Teacher Advocates: My Colleague Is a Bully


Imagine you are in a school environment where educators are supposed to support and nurture the development of young minds. This is the picture we all want to believe, but unfortunately, it’s not always the reality. A growing and hidden problem lies beneath the surface – teachers bullying other teachers. In this article, we will discuss the issue of teacher bullies, their impact on colleagues, students and school culture, and how teacher advocates may help address this situation.

Identifying a Teacher Bully

A teacher bully is a colleague who uses their position of power or influence to intimidate, belittle or sabotage other teaching professionals within the school community. They often exhibit behaviors such as constant criticism, gossiping, humiliation in front of others, undermining colleagues’ work and authority, blaming others for problems they caused and isolating targeted individuals from decision-making processes or group activities.

Knowing the Impact

Teacher bullies can have a profound impact on victims. Beyond emotional distress, it can lead to decreased job satisfaction, increased absenteeism and a decline in professional performance. Additionally, this toxic environment created by an abusive teacher can affect students as well. Students may feel overwhelmed witnessing their favorite teachers being treated poorly; they may lose respect for education and authority figures when exposed to bullying.

Addressing the Problem

So how can this issue be addressed? One solution lies in becoming a teacher advocate. A teacher advocate is someone who stands up for the rights and interests of their fellow educators when they face unfair treatment or prejudice in the workplace.

1. Speak up: If you witness bullying behavior among colleagues or experience it yourself, communicate your concerns with the bullied individual and find out how they want to handle the situation before taking any further action.
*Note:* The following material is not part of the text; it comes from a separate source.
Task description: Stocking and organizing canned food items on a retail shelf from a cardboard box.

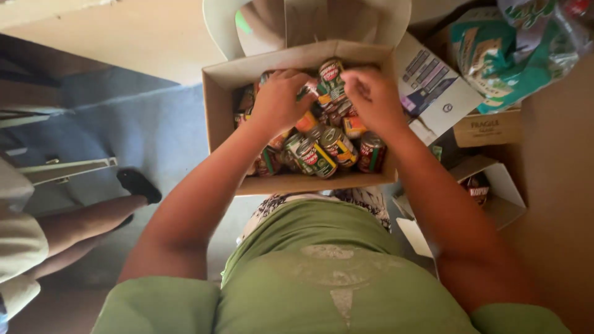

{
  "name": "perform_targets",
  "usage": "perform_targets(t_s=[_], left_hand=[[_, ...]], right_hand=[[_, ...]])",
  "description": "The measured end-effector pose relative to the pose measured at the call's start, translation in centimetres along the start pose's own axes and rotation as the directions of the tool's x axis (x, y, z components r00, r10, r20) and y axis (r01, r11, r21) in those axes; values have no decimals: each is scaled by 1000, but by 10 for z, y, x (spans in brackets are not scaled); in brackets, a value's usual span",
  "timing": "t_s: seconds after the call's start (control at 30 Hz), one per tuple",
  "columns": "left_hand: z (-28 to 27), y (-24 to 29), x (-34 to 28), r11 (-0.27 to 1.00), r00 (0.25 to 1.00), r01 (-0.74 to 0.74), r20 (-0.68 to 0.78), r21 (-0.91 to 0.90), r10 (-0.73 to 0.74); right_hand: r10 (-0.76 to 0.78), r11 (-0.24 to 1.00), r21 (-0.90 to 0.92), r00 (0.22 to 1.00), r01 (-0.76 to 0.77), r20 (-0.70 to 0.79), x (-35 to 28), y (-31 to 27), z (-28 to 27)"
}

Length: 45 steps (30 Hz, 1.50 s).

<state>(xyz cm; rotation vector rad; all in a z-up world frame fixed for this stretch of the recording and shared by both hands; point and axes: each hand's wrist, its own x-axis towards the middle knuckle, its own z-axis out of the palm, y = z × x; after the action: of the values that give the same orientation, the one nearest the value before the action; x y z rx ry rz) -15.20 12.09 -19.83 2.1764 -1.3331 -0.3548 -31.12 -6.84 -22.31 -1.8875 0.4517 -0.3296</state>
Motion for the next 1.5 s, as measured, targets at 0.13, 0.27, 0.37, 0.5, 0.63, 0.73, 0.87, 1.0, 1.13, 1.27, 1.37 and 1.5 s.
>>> perform_targets(t_s=[0.13,0.27,0.37,0.5,0.63,0.73,0.87,1.0,1.13,1.27,1.37,1.5], left_hand=[[23,-34,-9,990,996,90,4,111,-91],[47,-75,-6,931,979,201,-48,306,-196],[65,-89,-7,881,961,264,-34,392,-273],[77,-99,-9,793,934,304,-2,529,-357],[73,-83,-18,778,909,340,27,527,-416],[58,-54,-24,821,936,331,-51,465,-348],[53,-17,-56,986,947,114,287,121,-145],[33,25,-73,999,859,20,512,-35,1],[26,30,-75,999,902,-20,431,34,4],[-3,41,-71,994,953,-76,288,-80,97],[-32,49,-63,942,985,-72,128,-327,119],[-89,64,-42,626,999,1,29,-780,35]], right_hand=[[28,982,-188,999,-19,45,-34,49,10],[69,960,-280,973,-6,218,-55,53,20],[-14,901,-404,941,158,337,-64,34,21],[40,862,-477,915,171,400,-65,29,23],[42,820,-543,929,177,367,-73,32,27],[83,768,-625,946,139,312,-74,37,29],[39,857,-502,957,115,287,-74,46,22],[-57,949,-280,954,143,294,-71,66,14],[473,881,-172,839,-442,268,-70,39,14],[215,910,278,924,-307,316,-71,39,13],[229,795,481,918,-368,323,-60,11,6],[142,674,691,964,-260,224,-32,-50,-15]])
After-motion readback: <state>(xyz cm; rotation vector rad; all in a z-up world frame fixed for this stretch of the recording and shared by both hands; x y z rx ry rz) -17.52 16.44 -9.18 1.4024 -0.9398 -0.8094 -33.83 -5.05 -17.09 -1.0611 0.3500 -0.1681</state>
The objective is to be supportive without aggravating the problem.

2. Document incidents: Keep a detailed record of bullying incidents involving dates, times, locations and any witnesses. This documentation can serve as evidence when discussing the issue with school administration or other necessary parties.

3. Communicate with administration: Bring your concerns to your principal or other administrative personnel. Present the facts and any documented evidence that supports your claim of bullying.
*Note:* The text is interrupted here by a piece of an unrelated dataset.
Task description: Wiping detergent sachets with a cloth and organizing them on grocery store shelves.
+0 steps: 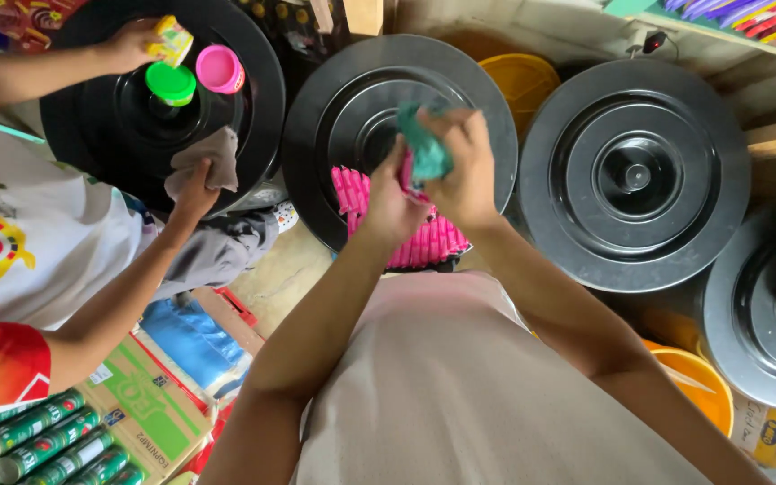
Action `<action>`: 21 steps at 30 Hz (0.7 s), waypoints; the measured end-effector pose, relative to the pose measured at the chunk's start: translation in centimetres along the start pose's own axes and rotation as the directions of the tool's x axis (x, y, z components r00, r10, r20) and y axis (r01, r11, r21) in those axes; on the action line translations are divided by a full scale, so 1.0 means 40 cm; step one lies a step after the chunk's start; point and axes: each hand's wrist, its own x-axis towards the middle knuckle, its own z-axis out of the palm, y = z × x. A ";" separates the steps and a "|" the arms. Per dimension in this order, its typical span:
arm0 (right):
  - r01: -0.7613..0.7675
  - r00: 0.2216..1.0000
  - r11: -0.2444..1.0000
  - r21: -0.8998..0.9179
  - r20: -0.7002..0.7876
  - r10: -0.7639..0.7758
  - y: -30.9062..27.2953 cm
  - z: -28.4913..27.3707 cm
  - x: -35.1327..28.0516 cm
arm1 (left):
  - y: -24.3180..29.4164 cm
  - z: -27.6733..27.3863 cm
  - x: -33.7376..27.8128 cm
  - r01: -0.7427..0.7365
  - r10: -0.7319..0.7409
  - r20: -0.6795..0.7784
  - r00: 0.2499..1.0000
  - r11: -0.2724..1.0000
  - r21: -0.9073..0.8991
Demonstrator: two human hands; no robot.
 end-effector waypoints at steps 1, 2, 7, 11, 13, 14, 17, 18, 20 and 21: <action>0.003 1.000 1.000 -0.005 -0.004 -0.003 0.002 0.005 0.005 | -0.012 -0.025 0.011 0.001 -0.001 0.007 1.000 1.000 0.000; -0.081 0.995 0.997 0.005 -0.055 0.081 0.004 0.010 0.005 | -0.025 -0.052 0.017 0.045 -0.045 0.049 0.998 0.999 -0.010; 0.024 0.997 0.989 0.145 0.067 -0.034 -0.061 -0.024 -0.048 | 0.038 0.020 0.029 0.068 -0.053 0.155 0.986 0.994 -0.090; 0.005 0.997 0.994 0.110 0.070 -0.013 -0.008 -0.036 0.012 | 0.034 0.052 0.023 0.057 -0.059 0.162 0.985 0.998 0.017; -0.038 0.998 0.998 0.041 -0.051 0.040 -0.013 -0.036 0.029 | 0.004 0.035 0.019 0.055 -0.054 0.191 0.980 0.998 -0.002; -0.081 0.990 0.996 0.029 -0.112 0.084 -0.029 -0.034 0.035 | 0.000 0.035 0.026 0.095 -0.095 0.133 0.987 0.995 0.008; -0.056 0.994 0.997 0.056 -0.086 0.061 -0.061 -0.036 0.003 | 0.030 0.073 0.032 0.111 -0.106 0.153 0.983 0.994 -0.024; 0.011 1.000 0.995 0.099 0.005 -0.011 -0.070 -0.042 -0.018 | 0.041 0.093 0.030 0.086 -0.068 0.227 0.972 0.994 -0.070; 0.035 0.998 0.993 0.112 0.042 -0.040 -0.032 -0.055 -0.021 | 0.041 0.103 0.032 0.121 -0.082 0.375 0.923 0.989 -0.081; 0.062 0.994 0.990 0.128 0.080 -0.073 -0.012 -0.060 -0.021 | 0.043 0.109 0.036 0.151 -0.085 0.514 0.854 0.985 -0.086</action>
4. Provide emotional support: Assist the colleague in coping with the bullying by offering a listening ear, advice, or a shoulder to lean on during tough times.

5. Seek outside help: If addressing the issue internally fails to bring about change, utilize outside resources such as professional associations, legal counsel or support groups to help resolve the situation.


A toxic work environment caused by teacher bullies can be detrimental to both educators and students. By recognizing the signs of bullying, understanding its impact and becoming a teacher advocate, you can contribute to creating a more positive environment where all members of the school community feel valued and respected.